A grid/cloud computing system, in the scope of this proposal, is a cluster of machines that execute operating systems under a virtual machine monitor. By extension, operating system disk images intended to be used on a grid computing system will be called "VM images". Examples of this kind of a computing system include Amazon EC2 (commercial cloud) and Eucalyptus (non-commercial grid).

There is an existing package in the Ubuntu project, vmbuilder, which makes it easy to create a base Ubuntu image, and add packages to it. This can be used as the base of the the Debian integration work.

Use Cases

There are two main use cases for this project: the Debian project making signed VM images, and others making their own custom images.
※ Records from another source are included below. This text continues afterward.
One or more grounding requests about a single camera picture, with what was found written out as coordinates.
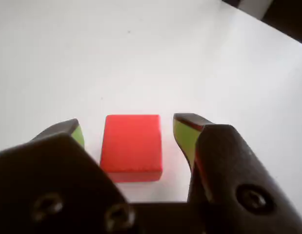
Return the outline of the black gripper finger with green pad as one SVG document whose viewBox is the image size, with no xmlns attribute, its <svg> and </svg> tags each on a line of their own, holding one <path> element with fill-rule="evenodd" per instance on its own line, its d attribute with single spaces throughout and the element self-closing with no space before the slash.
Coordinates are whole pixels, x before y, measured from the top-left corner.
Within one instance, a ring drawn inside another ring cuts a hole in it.
<svg viewBox="0 0 302 234">
<path fill-rule="evenodd" d="M 302 234 L 302 218 L 239 132 L 194 113 L 173 116 L 191 170 L 188 201 L 208 234 Z"/>
<path fill-rule="evenodd" d="M 0 151 L 0 234 L 139 234 L 133 208 L 66 133 Z"/>
</svg>

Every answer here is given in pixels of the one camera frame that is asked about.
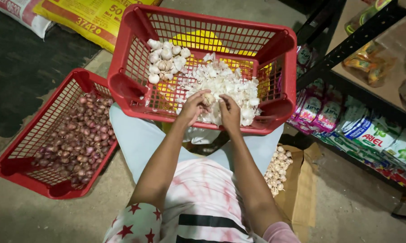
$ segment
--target red plastic basket
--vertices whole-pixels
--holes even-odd
[[[225,19],[173,9],[133,4],[122,17],[108,74],[115,101],[128,116],[173,122],[175,101],[185,91],[176,89],[182,73],[168,84],[148,82],[149,39],[172,41],[191,51],[187,67],[205,65],[203,56],[216,52],[231,68],[240,67],[243,78],[259,80],[259,108],[263,111],[241,130],[269,134],[293,113],[296,103],[296,35],[288,27]],[[195,127],[220,130],[215,124]]]
[[[44,146],[53,131],[63,124],[63,115],[74,106],[78,97],[95,91],[99,97],[111,97],[107,80],[85,69],[74,69],[56,89],[47,103],[23,129],[0,157],[0,177],[22,185],[52,199],[84,196],[108,162],[117,145],[112,145],[103,162],[87,185],[71,187],[70,178],[58,175],[50,167],[33,166],[34,154]]]

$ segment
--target light blue pants
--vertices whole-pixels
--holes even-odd
[[[126,164],[137,183],[147,162],[164,139],[165,133],[152,121],[125,115],[117,103],[114,103],[110,108],[110,122],[124,154]],[[245,143],[262,174],[265,174],[271,162],[283,130],[284,124],[265,136],[244,134]],[[234,172],[231,141],[228,141],[207,158]],[[178,162],[193,159],[198,159],[198,157],[184,147],[180,148]]]

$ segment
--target number 37420
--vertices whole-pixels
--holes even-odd
[[[76,21],[76,24],[80,25],[81,27],[85,28],[86,30],[90,31],[90,32],[95,32],[96,34],[101,33],[101,29],[97,28],[96,25],[89,23],[88,21],[86,21],[85,19],[82,18],[78,18]]]

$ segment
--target concrete floor
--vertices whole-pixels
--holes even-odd
[[[292,27],[305,17],[276,0],[164,0],[163,7]],[[105,76],[111,54],[86,68]],[[390,217],[400,193],[325,148],[317,181],[316,242],[406,242],[406,222]],[[55,201],[0,178],[0,243],[101,242],[134,185],[118,152],[83,198]]]

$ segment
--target yellow plastic bag
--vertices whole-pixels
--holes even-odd
[[[162,0],[42,0],[33,11],[70,27],[86,39],[114,51],[126,7],[133,3],[159,5]]]

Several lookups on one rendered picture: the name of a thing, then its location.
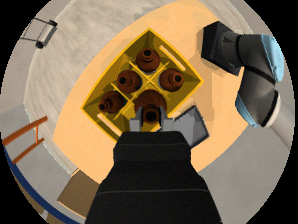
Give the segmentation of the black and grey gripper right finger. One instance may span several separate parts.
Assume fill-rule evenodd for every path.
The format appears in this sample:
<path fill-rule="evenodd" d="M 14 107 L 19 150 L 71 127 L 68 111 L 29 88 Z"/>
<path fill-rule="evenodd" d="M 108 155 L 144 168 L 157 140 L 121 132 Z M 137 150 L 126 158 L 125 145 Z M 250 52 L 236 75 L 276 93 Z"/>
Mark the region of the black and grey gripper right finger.
<path fill-rule="evenodd" d="M 159 112 L 159 126 L 162 131 L 173 131 L 174 119 L 169 118 L 163 107 L 158 107 Z"/>

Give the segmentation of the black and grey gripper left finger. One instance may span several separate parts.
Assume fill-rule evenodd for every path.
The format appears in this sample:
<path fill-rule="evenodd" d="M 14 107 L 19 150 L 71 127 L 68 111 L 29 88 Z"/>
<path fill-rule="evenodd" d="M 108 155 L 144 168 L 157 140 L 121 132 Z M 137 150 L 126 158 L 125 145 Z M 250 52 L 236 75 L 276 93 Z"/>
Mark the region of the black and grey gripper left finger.
<path fill-rule="evenodd" d="M 130 118 L 129 120 L 130 131 L 141 132 L 141 127 L 143 127 L 143 122 L 144 122 L 143 112 L 144 112 L 144 107 L 139 107 L 135 115 L 135 118 Z"/>

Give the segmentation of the yellow crate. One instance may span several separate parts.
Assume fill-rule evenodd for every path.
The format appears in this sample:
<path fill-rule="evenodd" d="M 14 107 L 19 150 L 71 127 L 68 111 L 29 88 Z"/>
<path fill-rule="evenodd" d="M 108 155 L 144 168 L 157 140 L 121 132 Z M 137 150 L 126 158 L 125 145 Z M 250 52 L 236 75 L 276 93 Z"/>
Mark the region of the yellow crate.
<path fill-rule="evenodd" d="M 184 70 L 163 48 L 161 48 L 161 45 L 166 50 L 168 50 L 184 66 L 186 70 Z M 151 48 L 155 50 L 160 56 L 160 65 L 157 71 L 151 75 L 143 74 L 136 66 L 136 56 L 141 50 L 145 48 Z M 137 70 L 135 70 L 134 67 Z M 167 92 L 162 90 L 158 86 L 158 75 L 160 75 L 167 68 L 177 69 L 183 76 L 184 83 L 181 89 L 176 92 Z M 142 77 L 143 84 L 139 91 L 125 94 L 119 90 L 119 88 L 117 87 L 117 78 L 118 75 L 124 70 L 134 70 Z M 145 76 L 147 79 L 145 79 L 143 76 Z M 176 50 L 168 41 L 166 41 L 154 30 L 152 30 L 151 28 L 147 28 L 131 43 L 129 43 L 105 69 L 105 71 L 102 73 L 102 75 L 99 77 L 99 79 L 90 90 L 80 109 L 100 130 L 102 130 L 109 138 L 111 138 L 116 143 L 120 136 L 117 135 L 111 128 L 109 128 L 97 116 L 98 114 L 101 114 L 120 133 L 130 131 L 129 120 L 130 118 L 134 118 L 136 115 L 133 106 L 134 101 L 143 90 L 158 89 L 159 91 L 157 91 L 160 92 L 166 99 L 166 113 L 168 117 L 170 117 L 203 83 L 204 80 L 201 78 L 201 76 L 178 50 Z M 101 112 L 98 109 L 98 104 L 101 101 L 102 96 L 106 92 L 113 90 L 118 90 L 128 100 L 127 104 L 121 110 L 114 114 Z M 169 98 L 163 92 L 167 96 L 169 95 Z"/>

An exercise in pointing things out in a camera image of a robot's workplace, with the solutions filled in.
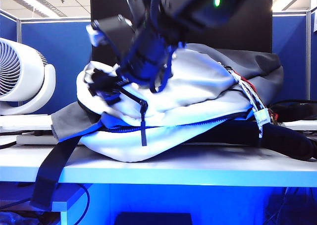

In order for the Debian maintainers to produce a signed debian VM image and distribute it, they must be confident that everything they put into the image are signed Debian packages. So we create a file or process that describes what exactly to put in the VM image, which we will call a 'configuration file' for brevity. Such files can be signed by the Debian project, and used by the Debian maintainers to create an official VM image. The VM image could then be distributed on the Debian website like Debian CD images, or however the Debian project sees fit. Additionally, the configuration file could also be distributed as a package.

However, an end user may want to deliberatly modify their image with other packages. They can already do this with vmbuilder. But not everyone likes using command lines (sadly). After all the important integration and extension work has been done on vmbuilder; I can write up a new GUI frontend to manage VM images. The frontend will probably be written in Python, use GTK (via the python bindings), and use vmbuilder and aptitude as appropriate. Additionally, the GUI frontend can allow users to manage already-running VM images. (For EC2 and Eucalyptus, we can use the ec2 command tools as the backend.) This GUI frontend will be called 'vmmanager'.

Project Milestones

And of course, these will give Debian deliverables:

Deliverables for Debian

After GSoC

I am not currently a Debian developer, but I will be able to continue work related to the VMbuilder after the summer. (I.E. I will still be in #debian, the ML, etc) During the summer, as I said, I am relatively free of prior commitments. The first week might have a final exam or three, but I do not forsee that interfering with the project.

I'm mostly confident in the programming work itself. I am less familiar with the internals of the package management system, which I suspect VMbuilder is using heavily.